Wednesday, December 14, 2005

Here We Go Again on Regional Facilities

A story in this morning's DesNews again points to the issues surrounding important facilities of regional significance -- this time, a major sewage treatment plant. This story is about the Salt Lake County Council's approval of changes to the federally required water quality plan for the valley, which are needed to give legitimacy to the plant and the ability to tap into federal dollars. Of course, there is significant opposition (what can be done these days without it?). Riverton City approved a conditional use permit for the plant a while ago, which is being appealed by opponents as well.

All this is deja vu to some extent back to the battle a couple of years ago over the Metro Water District plans for a water treatment plant in Draper. The issue eventually boiled down to the desire by the District to locate a needed regional facility in a given location vs. the ability of a community to govern its land use. The state legislature was brought into the fight, and a bill loomed for some time that would have exempted water treatment plants from control by local land use ordinances. Such a measure raised the specter of a whole raft of uses thus coming to the legislature to seek their exemptions as well.
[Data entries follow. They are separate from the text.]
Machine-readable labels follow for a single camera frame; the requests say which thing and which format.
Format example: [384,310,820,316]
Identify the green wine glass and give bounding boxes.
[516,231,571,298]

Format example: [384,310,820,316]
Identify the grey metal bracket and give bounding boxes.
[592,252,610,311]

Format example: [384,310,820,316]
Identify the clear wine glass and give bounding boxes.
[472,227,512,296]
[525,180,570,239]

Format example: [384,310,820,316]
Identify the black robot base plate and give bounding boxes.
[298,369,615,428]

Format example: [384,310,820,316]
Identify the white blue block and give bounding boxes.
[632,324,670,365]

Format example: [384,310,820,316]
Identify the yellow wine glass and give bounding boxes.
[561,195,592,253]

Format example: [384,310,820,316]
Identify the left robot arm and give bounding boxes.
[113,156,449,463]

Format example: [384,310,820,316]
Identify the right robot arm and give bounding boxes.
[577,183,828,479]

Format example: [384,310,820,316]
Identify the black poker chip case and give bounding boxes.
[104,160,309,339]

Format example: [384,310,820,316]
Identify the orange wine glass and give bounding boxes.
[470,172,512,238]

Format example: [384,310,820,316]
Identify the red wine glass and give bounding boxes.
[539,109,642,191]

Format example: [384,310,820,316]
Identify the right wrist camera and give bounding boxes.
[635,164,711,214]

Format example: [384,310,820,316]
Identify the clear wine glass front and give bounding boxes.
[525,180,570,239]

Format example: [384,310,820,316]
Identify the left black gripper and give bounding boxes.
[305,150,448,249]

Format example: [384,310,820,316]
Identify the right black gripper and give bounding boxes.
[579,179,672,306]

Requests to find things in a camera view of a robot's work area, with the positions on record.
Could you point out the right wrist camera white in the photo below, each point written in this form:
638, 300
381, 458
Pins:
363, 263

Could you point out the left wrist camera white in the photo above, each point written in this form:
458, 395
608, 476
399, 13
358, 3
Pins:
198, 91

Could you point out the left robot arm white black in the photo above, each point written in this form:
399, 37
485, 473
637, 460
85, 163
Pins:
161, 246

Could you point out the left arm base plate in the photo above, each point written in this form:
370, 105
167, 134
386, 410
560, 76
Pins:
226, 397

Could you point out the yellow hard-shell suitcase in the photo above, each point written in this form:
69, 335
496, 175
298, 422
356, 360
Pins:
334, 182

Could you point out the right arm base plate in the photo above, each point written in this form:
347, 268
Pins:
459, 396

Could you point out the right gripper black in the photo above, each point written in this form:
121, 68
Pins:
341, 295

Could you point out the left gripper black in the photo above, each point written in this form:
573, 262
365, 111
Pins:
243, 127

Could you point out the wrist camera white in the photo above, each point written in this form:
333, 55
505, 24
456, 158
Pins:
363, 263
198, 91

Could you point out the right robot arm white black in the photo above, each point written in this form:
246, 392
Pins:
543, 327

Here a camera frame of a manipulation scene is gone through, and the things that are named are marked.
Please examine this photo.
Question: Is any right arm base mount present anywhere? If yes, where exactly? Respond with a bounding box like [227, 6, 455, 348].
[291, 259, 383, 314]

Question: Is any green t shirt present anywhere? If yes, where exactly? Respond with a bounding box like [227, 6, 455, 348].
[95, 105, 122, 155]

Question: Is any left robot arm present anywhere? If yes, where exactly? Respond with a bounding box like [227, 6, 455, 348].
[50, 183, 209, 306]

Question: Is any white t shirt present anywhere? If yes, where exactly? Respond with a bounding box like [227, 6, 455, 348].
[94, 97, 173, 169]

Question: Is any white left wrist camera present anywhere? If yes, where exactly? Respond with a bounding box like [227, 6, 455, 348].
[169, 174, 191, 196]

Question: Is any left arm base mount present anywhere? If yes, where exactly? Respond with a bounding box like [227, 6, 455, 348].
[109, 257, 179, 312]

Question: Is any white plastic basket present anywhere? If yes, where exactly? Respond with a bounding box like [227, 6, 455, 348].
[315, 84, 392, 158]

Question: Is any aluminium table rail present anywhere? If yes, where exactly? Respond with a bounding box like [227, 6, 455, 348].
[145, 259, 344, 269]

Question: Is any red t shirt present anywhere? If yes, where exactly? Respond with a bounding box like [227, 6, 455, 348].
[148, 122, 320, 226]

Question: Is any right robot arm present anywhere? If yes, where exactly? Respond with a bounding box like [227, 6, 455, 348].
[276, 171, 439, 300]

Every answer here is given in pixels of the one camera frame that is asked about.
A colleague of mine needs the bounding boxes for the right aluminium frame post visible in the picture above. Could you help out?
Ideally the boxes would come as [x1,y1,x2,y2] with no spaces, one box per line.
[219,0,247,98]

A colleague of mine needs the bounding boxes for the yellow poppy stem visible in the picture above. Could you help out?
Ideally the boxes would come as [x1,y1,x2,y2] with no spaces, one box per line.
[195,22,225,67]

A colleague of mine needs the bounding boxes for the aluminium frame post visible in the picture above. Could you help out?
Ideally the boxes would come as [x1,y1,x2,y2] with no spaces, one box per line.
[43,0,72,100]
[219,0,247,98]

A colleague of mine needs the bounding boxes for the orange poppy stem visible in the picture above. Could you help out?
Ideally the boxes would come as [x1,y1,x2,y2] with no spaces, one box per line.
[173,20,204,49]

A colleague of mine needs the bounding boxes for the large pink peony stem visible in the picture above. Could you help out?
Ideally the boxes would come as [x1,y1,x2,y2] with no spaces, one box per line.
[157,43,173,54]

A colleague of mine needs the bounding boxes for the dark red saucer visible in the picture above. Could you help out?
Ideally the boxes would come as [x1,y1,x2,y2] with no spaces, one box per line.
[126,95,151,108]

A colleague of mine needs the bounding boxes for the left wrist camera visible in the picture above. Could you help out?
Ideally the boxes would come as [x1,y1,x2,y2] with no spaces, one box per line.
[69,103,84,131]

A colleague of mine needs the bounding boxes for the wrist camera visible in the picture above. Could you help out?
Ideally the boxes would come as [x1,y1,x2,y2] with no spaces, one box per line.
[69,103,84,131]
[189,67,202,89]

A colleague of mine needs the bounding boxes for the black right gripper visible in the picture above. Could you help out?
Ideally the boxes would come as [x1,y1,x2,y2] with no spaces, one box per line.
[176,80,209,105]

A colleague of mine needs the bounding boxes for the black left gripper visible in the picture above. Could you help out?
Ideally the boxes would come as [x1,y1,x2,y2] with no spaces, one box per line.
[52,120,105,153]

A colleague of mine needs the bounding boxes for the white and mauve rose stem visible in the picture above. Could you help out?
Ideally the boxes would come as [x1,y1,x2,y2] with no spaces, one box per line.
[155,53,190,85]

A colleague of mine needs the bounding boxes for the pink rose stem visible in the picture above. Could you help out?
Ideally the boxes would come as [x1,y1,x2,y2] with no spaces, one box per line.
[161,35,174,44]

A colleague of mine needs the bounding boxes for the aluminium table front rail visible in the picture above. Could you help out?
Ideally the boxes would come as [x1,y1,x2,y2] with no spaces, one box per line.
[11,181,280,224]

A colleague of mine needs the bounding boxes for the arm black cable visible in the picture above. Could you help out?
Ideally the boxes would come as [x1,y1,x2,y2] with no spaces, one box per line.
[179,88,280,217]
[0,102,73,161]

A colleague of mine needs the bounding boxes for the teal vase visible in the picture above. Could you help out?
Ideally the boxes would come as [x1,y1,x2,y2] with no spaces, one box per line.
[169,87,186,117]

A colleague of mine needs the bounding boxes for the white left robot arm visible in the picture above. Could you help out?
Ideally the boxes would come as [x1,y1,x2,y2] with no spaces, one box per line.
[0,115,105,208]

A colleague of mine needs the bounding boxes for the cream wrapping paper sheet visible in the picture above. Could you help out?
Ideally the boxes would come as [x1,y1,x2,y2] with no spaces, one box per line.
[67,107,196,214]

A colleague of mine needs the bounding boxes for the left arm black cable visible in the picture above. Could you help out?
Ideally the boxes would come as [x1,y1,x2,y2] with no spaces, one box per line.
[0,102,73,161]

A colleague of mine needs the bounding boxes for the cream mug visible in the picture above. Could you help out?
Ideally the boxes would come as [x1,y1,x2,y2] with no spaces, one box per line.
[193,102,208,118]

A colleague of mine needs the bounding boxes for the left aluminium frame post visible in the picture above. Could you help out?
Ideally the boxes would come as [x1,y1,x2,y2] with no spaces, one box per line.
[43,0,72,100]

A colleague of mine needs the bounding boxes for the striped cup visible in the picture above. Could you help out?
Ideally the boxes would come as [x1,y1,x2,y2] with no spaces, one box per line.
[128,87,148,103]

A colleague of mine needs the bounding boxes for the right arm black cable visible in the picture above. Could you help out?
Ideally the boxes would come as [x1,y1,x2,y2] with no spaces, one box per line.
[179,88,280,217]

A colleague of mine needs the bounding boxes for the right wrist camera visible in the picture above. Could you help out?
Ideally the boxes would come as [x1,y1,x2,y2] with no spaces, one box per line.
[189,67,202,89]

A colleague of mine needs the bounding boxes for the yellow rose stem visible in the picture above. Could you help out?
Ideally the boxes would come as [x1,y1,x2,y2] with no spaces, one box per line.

The issue was eventually settled between the Metro Water District and Draper City, but Rep. Greg Hughes and Rep. Ralph Becker put forward a bill that would have created a process to review and settle such disputes in the future. This South Valley sewer treatment plant issue was on the horizon then as another issue (that might be a harbinger of more in the future) if we didn't find a way to effective deal with such issues.

The bill, however, was eventually watered down and ultimately only required that various entities that build facilities of regional significance (cities, counties, special districts, school districts, and even major utility companies) must notify each other as they develop long-range plans.

Well, a fat lot of good that has done in the sewage treatment plant case. We have another rousing dispute going, and once again a legislator is threatening to step into the fray with a special bill. Sen. Waddoups has a bill file open titled "Siting Criteria for MultiCommunity Treatment Facilities."

So here we go again. It just seems like we can't ever effectively deal with some of these problems that are staring us in the face. I talked with Ralph Becker about this issue and what might come of it, and he said while he has sympathy for all the issues we talked about a couple of years ago, he's not too excited about trying to do anything again because of how his and Greg Hughes' efforts were treated last time.

So here we are, again. And you can bet your bottom dollar this won't be the last time we see this issue come up.